Arab Pharmaceutical Manufacturing
- Company type: Public company
- Industry: Healthcare
- Founded: 1962
- Defunct: 2007
- Fate: Acquired
- Successor: Hikma Pharmaceuticals
- Headquarters: Amman, Jordan
- Key people: Issam Hamdi Saket (Managing Director)
- Products: Pharmaceuticals
- Website: www.apm.com.jo ^{[dead link]}

= Arab Pharmaceutical Manufacturing =

The Arab Pharmaceutical Manufacturing Company (APM) was a Jordanian pharmaceuticals and healthcare company based in Amman. It was acquired by Hikma Pharmaceuticals in 2007.

== History ==
APM was founded in 1962 and it operated two main production facilities, in Al Salalem and Al-Buhayra. APM produced dozens of pharmaceutical products. The company was acquired by Hikma Pharmaceuticals in 2007, but continued to operate under the APM brand until 2017.
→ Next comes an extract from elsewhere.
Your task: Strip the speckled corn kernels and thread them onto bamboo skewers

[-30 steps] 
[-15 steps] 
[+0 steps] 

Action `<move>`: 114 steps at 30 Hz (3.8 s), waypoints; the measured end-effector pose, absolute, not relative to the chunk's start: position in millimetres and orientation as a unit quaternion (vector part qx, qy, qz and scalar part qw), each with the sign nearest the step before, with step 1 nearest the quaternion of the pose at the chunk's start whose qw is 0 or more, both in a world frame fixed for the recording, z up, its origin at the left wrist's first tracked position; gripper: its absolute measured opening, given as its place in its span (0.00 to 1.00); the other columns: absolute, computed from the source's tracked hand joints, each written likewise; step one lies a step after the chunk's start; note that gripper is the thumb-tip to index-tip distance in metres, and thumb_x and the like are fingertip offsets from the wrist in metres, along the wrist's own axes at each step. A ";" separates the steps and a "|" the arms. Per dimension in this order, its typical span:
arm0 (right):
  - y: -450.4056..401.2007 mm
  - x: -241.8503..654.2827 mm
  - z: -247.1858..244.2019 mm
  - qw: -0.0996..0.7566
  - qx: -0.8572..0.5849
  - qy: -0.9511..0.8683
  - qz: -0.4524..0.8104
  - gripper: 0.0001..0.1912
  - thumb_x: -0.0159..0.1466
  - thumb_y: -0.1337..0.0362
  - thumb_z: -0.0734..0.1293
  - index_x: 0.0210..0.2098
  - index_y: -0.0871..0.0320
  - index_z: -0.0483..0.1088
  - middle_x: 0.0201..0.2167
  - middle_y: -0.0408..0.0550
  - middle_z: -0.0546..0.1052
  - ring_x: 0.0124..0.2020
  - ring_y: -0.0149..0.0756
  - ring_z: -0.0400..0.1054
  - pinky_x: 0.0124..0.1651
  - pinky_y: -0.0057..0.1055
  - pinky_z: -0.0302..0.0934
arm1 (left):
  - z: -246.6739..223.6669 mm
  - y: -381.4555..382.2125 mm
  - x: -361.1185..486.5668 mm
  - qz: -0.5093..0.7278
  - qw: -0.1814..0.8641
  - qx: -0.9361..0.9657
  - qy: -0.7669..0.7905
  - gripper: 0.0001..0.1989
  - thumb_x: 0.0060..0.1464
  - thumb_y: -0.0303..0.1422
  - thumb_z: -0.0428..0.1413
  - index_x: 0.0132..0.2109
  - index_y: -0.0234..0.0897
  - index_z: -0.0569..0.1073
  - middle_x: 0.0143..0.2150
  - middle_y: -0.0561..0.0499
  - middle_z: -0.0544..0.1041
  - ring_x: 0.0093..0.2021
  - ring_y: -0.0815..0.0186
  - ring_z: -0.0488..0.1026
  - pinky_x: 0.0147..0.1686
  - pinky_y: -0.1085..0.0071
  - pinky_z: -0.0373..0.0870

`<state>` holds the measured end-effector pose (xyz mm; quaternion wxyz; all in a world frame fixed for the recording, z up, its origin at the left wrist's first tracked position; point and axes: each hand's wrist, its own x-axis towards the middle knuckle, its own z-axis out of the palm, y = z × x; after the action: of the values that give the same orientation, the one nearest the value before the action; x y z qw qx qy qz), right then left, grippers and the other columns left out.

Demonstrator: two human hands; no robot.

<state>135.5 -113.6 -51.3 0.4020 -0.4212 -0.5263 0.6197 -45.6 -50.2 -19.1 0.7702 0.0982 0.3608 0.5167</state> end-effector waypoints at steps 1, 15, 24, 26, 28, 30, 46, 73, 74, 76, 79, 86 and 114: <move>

While it was operating, APM was listed on the Amman Stock Exchange's ASE Weighted Index.

==Operations==
As well as supplying the local market in Jordan, APM was active in the export market and exported medicines to Saudi Arabia, Europe and the United States. The company worked with various international partners, including Japan's Takeda Pharmaceutical Company.